The Mambo drum rhythms were incorporated into the Cuban Congos music. Mixed with a number of other styles of foreign music, the new blend was then combined with Western Jazz in the Havana casinos where Latin orchestras blared hot Cuban music. Havana was the place to be in the 1950s if you were an American with the money for travel. Celebrities or all kinds joined the Times Square and East Coast tourists who flocked to Cuba to get away from it all. As more and more Americans were exposed to the Latin beats and Cuban music, more Cuban orchestras and dancers found opportunities in America. Along with Cuban cigars, dances like the Mambo made their way to the United States to the delight of the mainlanders. The Mambo blend of American Jazz, African beat and Cuban Rumba rhythm caught on like wildfire. Although the early version presented in America was rather docile compared to its origins, the Mambo is a dance that can be quite sensual and erotic in its performance.

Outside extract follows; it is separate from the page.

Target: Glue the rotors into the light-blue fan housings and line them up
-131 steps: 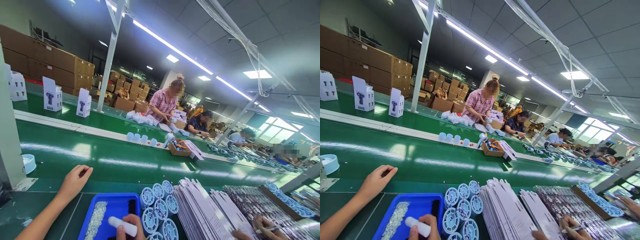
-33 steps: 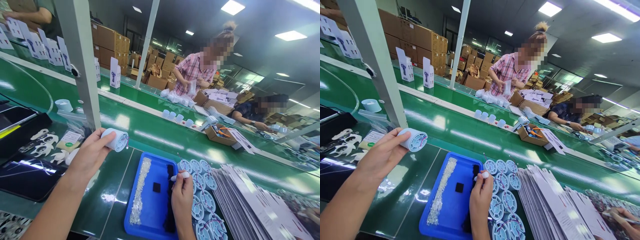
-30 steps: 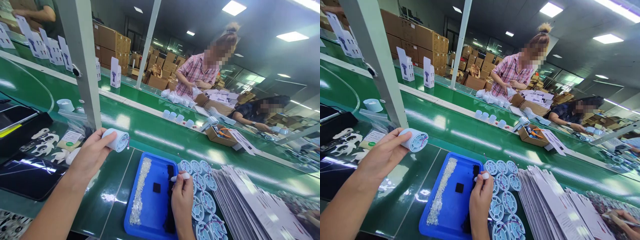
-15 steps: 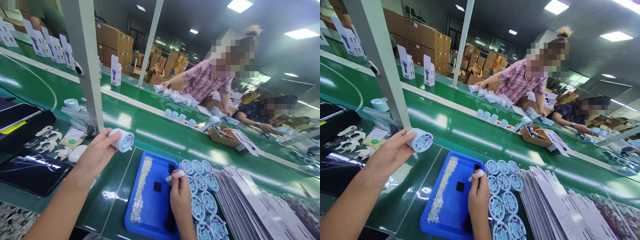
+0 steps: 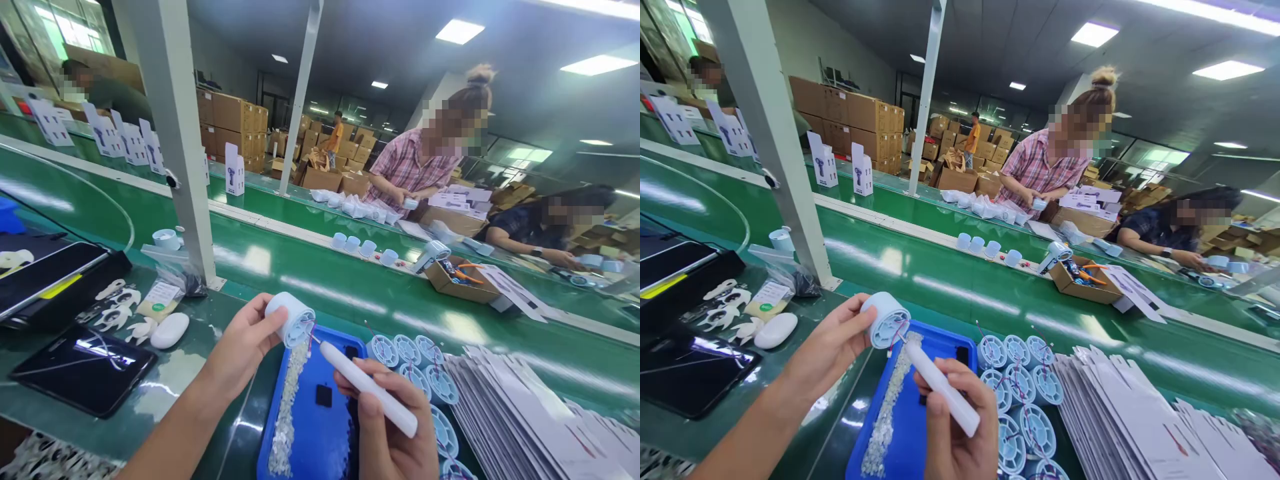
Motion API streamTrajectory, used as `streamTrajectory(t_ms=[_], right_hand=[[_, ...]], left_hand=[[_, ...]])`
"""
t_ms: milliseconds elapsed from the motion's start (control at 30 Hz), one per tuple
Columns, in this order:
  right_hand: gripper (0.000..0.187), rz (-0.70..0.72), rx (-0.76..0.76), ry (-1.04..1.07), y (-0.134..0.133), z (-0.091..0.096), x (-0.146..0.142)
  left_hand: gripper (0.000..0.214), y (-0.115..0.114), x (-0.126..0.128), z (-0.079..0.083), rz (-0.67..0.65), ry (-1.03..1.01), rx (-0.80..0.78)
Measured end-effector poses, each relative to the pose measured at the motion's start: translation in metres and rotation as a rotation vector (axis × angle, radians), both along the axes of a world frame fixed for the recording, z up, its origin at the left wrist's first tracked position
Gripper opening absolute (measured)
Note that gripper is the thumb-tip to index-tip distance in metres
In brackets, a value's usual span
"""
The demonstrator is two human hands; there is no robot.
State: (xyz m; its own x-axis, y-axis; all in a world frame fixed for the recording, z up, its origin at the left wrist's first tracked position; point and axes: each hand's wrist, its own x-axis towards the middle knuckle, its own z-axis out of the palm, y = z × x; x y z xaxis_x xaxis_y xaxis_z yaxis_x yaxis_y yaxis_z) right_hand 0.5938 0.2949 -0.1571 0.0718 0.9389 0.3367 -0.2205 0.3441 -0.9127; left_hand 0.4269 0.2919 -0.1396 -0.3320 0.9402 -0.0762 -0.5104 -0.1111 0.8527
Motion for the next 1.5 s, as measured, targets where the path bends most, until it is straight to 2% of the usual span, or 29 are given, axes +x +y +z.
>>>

You can take it as far as you want to go. Because of the African influence, the dance is guided by the off beat, unlike traditional Western dances which follow the downbeat. This different movement structure was new to Americans who found the novelty both intriguing and compelling. The Mambo can be danced as a Single Mambo, Double Mambo or Triple Mambo, depending upon the basic steps. It was the Triple Mambo with its five steps per measure that later diverged into the Cha Cha.

The Salsa also derived from the Mambo. The story goes that as bands were playing, people would call out, Salsa! Salsa! or Spice it up! As a result, the Salsa is a Mambo on steroids. It is faster with a more dramatic flair.

Mambo came into its own as a specific musical genre in the 1950s thanks to Perez Prado, who brought the Mambo to New York, but toned it down to accommodate the Manhattan audience. Even in its milder form, however, the Mambo caught on and continues to this day. Both Perry Como and Nat King Cole agree, Poppa loves Mambo! Mamma loves Mambo!